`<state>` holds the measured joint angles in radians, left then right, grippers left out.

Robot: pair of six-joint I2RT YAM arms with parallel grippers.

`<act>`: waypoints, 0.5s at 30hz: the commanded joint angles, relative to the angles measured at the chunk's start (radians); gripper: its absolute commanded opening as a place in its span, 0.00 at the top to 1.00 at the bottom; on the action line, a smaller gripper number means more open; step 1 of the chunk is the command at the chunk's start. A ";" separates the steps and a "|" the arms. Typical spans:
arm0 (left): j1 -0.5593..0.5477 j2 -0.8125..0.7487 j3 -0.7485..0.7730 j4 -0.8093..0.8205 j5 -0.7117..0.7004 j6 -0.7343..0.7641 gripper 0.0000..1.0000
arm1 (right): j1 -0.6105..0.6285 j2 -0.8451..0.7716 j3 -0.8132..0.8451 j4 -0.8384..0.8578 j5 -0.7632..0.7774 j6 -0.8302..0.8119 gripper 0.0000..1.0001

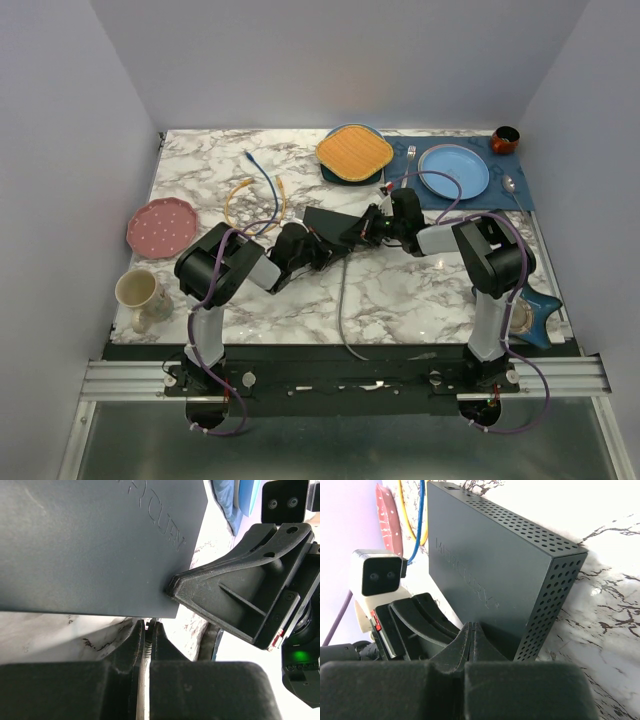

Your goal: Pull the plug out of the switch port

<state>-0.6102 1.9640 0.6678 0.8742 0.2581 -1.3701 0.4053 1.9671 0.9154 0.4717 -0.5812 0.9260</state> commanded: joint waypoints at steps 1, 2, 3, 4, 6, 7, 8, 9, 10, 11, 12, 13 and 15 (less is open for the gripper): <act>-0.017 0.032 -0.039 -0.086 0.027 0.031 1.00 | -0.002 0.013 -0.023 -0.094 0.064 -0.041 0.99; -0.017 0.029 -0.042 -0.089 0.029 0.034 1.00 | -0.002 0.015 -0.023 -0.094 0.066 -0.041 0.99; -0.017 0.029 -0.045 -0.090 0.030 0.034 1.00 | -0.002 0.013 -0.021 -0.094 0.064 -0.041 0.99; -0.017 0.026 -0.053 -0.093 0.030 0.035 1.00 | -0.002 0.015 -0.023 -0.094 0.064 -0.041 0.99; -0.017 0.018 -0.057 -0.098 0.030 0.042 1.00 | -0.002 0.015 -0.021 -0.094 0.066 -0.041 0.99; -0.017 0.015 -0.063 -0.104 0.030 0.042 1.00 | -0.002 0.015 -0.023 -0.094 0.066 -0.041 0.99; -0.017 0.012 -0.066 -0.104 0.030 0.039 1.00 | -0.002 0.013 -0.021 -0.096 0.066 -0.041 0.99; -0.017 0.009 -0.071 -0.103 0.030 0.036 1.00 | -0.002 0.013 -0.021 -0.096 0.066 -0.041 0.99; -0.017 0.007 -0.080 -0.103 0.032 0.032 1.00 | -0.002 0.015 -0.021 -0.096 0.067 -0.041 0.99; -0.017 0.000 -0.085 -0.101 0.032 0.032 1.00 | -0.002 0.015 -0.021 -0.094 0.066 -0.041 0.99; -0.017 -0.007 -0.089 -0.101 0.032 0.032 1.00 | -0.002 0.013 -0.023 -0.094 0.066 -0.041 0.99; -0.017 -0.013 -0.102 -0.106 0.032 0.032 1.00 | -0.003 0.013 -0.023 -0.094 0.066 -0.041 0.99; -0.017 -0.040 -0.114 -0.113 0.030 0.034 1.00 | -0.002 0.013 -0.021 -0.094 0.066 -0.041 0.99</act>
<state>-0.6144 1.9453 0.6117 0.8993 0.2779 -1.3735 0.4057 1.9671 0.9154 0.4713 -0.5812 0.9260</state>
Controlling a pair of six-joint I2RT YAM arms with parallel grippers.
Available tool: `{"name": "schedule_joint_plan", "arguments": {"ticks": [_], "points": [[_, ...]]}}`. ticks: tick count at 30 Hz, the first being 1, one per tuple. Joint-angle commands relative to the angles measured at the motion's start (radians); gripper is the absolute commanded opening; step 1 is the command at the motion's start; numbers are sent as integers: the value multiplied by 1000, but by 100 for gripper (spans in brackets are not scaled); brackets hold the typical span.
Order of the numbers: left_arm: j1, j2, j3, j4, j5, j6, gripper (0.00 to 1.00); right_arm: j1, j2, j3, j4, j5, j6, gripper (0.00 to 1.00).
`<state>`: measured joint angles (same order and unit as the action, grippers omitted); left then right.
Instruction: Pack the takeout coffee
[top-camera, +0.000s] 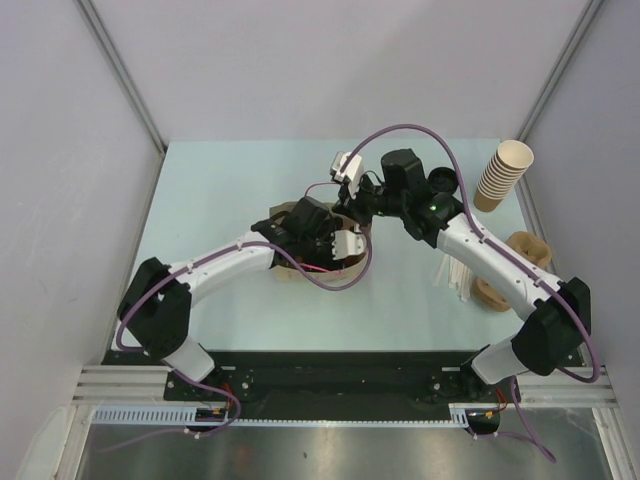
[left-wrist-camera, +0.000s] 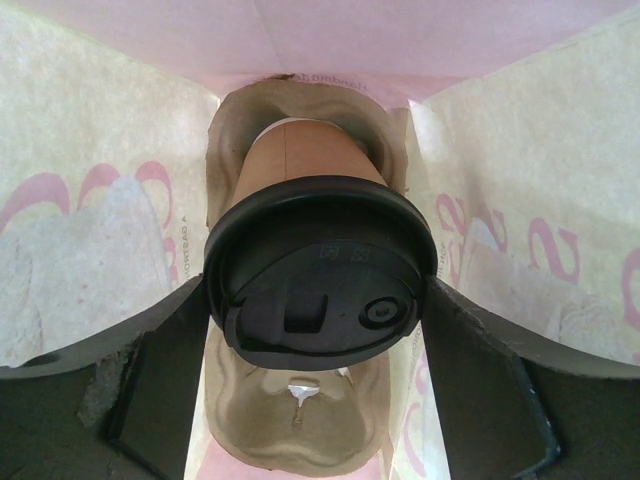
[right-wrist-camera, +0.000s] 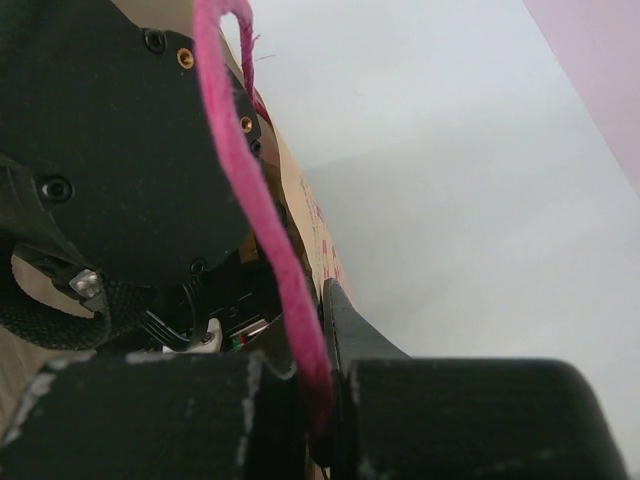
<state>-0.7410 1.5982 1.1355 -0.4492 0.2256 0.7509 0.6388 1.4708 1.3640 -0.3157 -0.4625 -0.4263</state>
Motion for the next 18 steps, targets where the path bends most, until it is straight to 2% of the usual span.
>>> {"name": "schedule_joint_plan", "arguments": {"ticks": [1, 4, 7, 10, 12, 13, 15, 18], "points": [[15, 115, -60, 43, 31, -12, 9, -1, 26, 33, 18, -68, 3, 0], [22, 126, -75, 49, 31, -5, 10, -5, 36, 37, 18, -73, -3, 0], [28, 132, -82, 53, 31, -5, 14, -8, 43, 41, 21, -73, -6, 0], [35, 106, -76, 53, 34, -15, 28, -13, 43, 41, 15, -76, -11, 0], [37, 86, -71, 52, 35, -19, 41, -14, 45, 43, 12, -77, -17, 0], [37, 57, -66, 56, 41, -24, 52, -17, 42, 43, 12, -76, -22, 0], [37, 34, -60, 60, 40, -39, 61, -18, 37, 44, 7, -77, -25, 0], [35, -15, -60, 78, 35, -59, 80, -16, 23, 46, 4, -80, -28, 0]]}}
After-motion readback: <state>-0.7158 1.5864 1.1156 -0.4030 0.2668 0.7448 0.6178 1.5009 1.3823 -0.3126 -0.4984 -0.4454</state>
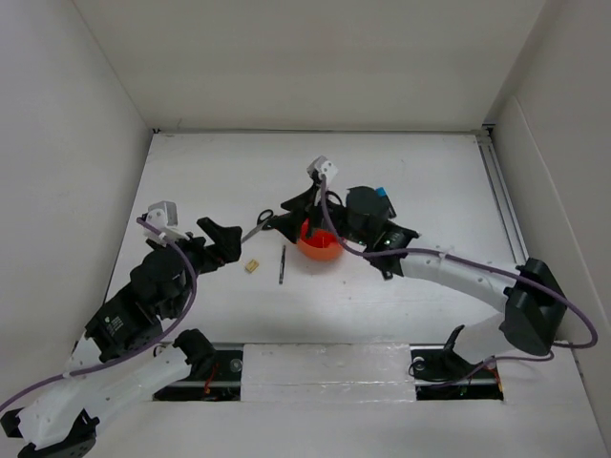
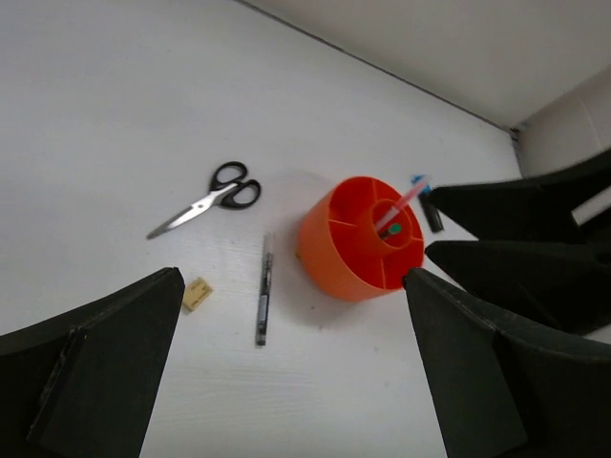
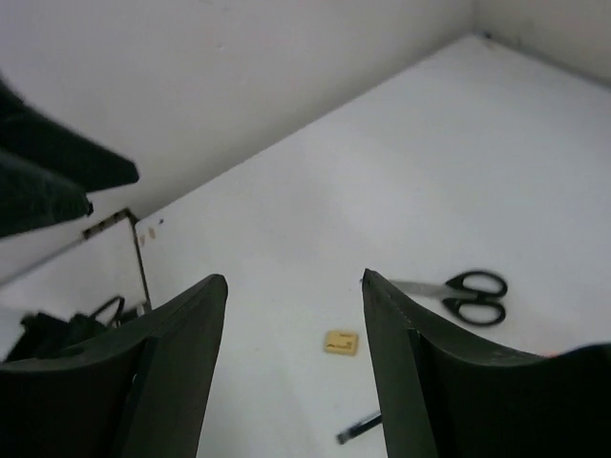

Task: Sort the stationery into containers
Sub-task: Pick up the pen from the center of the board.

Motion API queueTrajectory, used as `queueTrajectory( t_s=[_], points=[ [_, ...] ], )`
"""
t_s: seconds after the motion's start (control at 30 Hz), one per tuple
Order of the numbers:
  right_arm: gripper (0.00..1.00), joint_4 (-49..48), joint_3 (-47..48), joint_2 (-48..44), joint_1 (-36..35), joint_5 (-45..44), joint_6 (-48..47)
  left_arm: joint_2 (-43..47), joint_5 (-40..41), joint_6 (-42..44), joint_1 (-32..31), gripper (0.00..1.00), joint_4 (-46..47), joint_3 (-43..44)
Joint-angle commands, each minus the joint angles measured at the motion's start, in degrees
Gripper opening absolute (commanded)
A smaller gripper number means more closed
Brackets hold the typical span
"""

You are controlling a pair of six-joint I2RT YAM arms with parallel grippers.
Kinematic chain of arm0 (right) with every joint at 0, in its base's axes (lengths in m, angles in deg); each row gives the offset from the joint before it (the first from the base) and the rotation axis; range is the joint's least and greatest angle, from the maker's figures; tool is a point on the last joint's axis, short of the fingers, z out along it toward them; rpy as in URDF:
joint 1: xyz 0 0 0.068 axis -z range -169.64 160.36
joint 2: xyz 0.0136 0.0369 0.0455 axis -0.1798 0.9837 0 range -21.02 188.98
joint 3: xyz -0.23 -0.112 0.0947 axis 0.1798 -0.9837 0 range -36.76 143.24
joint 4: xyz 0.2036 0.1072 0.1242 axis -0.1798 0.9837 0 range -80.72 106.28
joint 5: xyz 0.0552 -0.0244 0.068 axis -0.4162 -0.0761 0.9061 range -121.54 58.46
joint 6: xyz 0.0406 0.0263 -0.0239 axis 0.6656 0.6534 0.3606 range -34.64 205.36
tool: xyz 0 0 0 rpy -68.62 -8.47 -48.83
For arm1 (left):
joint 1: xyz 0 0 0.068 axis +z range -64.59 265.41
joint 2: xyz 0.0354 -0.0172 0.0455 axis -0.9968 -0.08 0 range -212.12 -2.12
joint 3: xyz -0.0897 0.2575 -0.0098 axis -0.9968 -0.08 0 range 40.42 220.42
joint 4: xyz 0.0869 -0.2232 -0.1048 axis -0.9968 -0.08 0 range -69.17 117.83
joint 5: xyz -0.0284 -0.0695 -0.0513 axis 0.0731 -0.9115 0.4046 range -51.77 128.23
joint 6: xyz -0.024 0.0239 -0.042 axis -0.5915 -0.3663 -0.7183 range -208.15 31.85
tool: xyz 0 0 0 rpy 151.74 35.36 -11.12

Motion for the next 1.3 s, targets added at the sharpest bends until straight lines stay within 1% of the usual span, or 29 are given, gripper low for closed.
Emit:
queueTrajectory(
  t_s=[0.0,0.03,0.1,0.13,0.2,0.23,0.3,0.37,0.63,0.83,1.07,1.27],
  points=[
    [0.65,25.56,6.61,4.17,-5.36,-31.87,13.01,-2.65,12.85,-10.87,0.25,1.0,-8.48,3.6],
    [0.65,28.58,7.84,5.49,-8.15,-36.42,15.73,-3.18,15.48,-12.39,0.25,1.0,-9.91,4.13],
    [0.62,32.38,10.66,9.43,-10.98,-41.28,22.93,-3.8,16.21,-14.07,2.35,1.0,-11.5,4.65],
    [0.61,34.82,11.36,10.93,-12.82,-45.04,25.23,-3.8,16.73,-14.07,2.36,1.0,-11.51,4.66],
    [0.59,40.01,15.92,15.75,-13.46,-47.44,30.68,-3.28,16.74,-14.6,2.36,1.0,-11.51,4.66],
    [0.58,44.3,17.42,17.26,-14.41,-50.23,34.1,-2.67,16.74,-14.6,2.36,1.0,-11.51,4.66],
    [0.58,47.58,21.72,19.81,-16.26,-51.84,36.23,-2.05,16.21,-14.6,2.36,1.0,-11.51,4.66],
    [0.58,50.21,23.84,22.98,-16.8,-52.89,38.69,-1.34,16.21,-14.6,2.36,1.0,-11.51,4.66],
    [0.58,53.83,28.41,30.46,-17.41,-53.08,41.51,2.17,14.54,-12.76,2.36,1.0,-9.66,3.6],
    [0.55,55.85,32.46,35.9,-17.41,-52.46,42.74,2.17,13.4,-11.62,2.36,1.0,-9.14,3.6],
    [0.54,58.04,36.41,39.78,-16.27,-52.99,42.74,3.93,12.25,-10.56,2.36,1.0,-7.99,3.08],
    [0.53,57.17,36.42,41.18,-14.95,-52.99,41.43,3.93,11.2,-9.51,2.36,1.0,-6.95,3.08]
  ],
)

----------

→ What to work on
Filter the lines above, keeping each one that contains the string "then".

→ Final answer
`<state>` holds the measured joint angles in radians, left then right, grippers left out.
`<state>`: measured joint angles (same order and unit as the action, grippers omitted); left then right.

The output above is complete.